Report each line of the data below in which "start" appears.
>>>>
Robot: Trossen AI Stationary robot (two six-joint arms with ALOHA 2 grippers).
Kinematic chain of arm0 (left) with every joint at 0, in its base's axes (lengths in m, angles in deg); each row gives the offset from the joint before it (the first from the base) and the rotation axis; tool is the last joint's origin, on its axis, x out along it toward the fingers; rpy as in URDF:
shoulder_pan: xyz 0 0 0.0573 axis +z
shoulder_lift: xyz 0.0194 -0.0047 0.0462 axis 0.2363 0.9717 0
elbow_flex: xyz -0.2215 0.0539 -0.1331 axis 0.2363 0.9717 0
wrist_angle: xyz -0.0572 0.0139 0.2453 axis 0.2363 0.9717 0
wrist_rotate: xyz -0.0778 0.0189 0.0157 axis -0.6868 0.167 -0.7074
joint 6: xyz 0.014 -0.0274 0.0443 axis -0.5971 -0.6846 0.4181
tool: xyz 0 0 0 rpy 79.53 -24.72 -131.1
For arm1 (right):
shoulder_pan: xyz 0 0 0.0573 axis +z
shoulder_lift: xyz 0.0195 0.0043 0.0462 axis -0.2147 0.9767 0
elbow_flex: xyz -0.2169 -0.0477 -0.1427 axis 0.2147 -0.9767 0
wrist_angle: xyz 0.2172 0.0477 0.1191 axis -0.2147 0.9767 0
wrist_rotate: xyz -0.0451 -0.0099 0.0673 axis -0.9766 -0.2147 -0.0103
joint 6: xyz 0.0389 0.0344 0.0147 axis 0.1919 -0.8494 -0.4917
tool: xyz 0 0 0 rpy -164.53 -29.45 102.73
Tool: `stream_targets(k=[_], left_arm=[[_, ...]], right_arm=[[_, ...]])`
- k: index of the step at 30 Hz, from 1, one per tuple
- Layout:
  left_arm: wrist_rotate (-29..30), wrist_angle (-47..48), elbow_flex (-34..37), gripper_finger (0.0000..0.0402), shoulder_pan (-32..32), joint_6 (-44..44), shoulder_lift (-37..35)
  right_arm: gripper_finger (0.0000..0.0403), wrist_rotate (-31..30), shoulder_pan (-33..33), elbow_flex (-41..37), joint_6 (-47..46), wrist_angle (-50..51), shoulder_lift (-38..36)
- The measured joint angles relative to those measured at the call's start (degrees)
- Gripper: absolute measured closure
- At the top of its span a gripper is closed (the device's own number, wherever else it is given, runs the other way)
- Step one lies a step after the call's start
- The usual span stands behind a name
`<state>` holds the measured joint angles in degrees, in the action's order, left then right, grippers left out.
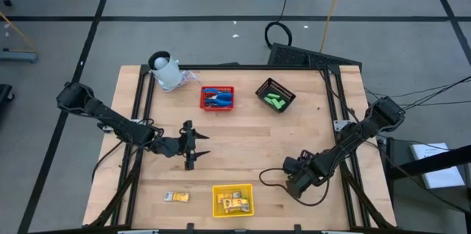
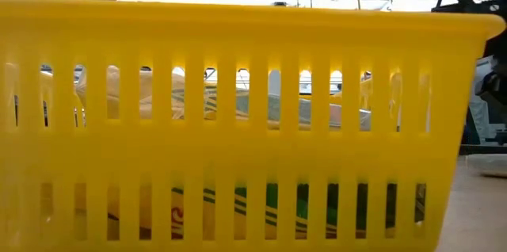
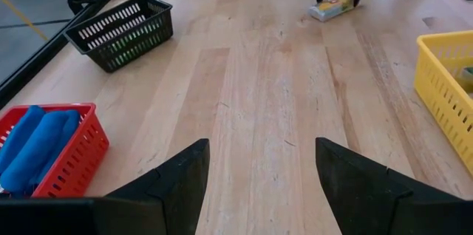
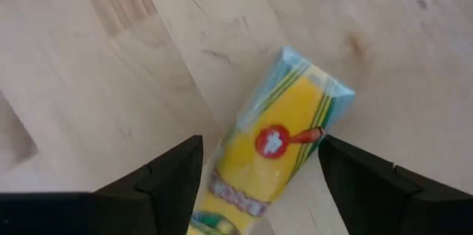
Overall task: Pick & Place School Supplies
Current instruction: Put the yellow crayon box into the yellow bin
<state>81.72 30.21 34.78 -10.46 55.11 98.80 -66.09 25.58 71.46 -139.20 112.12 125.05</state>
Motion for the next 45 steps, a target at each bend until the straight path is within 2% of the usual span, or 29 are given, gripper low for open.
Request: stream_targets(k=[4,9,19,32,33,35,41,45], left_arm=[[-0.02,0.00,0.00,0.0151,0.00,0.02,0.00],[-0.04,0.15,0.02,0.0151,-0.02,0.03,0.00],[-0.04,0.25,0.02,0.0151,-0.02,0.11,0.00],[-0.02,0.26,0.02,0.0151,0.00,0.11,0.00],[-0.02,0.26,0.02,0.0151,-0.01,0.09,0.00],[-0.02,0.24,0.02,0.0151,-0.01,0.11,0.00],[-0.02,0.24,0.02,0.0151,0.00,0.09,0.00],[-0.02,0.24,0.02,0.0151,0.01,0.09,0.00]], right_arm=[[0.0144,-1.58,-0.08,-2.21,-1.67,-3.36,-0.10],[0.0176,-2.15,0.42,-5.65,-3.14,-7.66,-0.37],[0.0297,-2.92,0.76,-6.12,-2.30,-8.38,-0.42],[0.0299,-7.02,0.66,-5.09,6.68,-15.02,0.05],[0.0303,-7.94,0.63,-4.92,7.57,-15.87,0.14],[0.0350,-9.86,0.53,-4.79,9.37,-17.32,0.11],[0.0351,-16.41,-0.40,-4.77,18.54,-23.92,0.05],[0.0351,-18.23,-1.93,-4.77,25.76,-28.93,0.03]])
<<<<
[WRITTEN SOLUTION]:
- The measured joint angles relative to those measured at the call's start (degrees)
- Step one lies a step after the call's start

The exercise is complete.